* **Task statement**: Please return the data word for word and leave out any picture it contains.

* **Supplied material**:
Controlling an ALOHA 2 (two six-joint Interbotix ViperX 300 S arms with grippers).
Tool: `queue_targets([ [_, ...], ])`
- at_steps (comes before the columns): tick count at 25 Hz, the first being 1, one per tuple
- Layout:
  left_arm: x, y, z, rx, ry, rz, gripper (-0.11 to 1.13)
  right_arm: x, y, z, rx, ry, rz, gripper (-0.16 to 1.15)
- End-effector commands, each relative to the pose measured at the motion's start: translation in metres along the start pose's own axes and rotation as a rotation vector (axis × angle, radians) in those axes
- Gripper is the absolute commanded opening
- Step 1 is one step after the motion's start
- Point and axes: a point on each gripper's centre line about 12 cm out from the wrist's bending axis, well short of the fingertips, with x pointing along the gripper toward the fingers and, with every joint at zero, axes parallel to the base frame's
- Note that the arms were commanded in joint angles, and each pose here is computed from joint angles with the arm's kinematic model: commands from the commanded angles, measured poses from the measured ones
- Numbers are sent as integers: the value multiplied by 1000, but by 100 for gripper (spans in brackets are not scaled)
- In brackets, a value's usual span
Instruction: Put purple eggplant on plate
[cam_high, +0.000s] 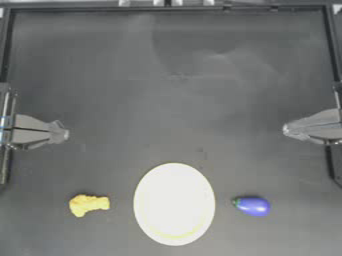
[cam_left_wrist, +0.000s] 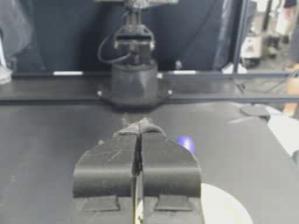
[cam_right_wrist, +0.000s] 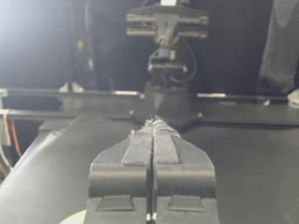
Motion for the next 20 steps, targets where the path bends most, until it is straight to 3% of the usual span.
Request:
queue_targets([
  [1, -2, -1, 18, 39, -57, -5, 0, 3, 1, 9, 2, -28, 6, -4],
  [10, -6, -1, 21, 44, -52, -5, 15, 4, 1, 10, -9, -8, 6, 16],
  [13, -5, -1, 19, 42, -29, -4, 45, 3, 2, 8, -37, -3, 13, 41],
  [17, -4, -1, 18, 41, -18, -5, 107, 3, 3, 10, -53, -8, 18, 101],
  [18, -4, -1, 17, 41, -15, -3, 111, 3, 3, 9, -59, -3, 19, 111],
  [20, -5, -1, 17, 44, -11, -4, 102, 3, 2, 8, -53, 12, 17, 103],
])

* **Task output**:
Controlling an ALOHA 2 (two six-joint Interbotix ViperX 300 S arms with grippers).
Tool: `queue_targets([ [_, ...], ])`
- at_steps (comes before the columns): tick count at 25 Hz, the first being 1, one per tuple
- Layout:
  left_arm: x, y, z, rx, ry, rz, gripper (-0.11 to 1.13)
  right_arm: x, y, z, rx, ry, rz, gripper (-0.16 to 1.15)
- End-effector commands, each relative to the pose measured at the motion's start: translation in metres along the start pose's own axes and rotation as a rotation vector (axis × angle, radians) in those axes
- Gripper is the absolute commanded opening
- Step 1 is one step after the motion's start
- Point and axes: a point on each gripper's centre line about 12 cm out from the wrist's bending axis, well short of the fingertips, with x pointing along the gripper toward the fingers and, with every joint at zero, axes parallel to the base frame's
- Note that the arms were commanded in joint angles, and each pose here is computed from joint angles with the arm's kinematic model: commands from the commanded angles, measured poses from the measured ones
- Numbers are sent as integers: the value multiplied by 1000, but by 100 for gripper (spans in brackets are not scaled)
- In brackets, a value's usual span
Instruction: Put purple eggplant on plate
[cam_high, +0.000s] 
[cam_left_wrist, +0.000s] 
[cam_right_wrist, +0.000s] 
Motion for the next 20 steps, targets where the path bends most, until it is straight to 3% of the usual span.
Request:
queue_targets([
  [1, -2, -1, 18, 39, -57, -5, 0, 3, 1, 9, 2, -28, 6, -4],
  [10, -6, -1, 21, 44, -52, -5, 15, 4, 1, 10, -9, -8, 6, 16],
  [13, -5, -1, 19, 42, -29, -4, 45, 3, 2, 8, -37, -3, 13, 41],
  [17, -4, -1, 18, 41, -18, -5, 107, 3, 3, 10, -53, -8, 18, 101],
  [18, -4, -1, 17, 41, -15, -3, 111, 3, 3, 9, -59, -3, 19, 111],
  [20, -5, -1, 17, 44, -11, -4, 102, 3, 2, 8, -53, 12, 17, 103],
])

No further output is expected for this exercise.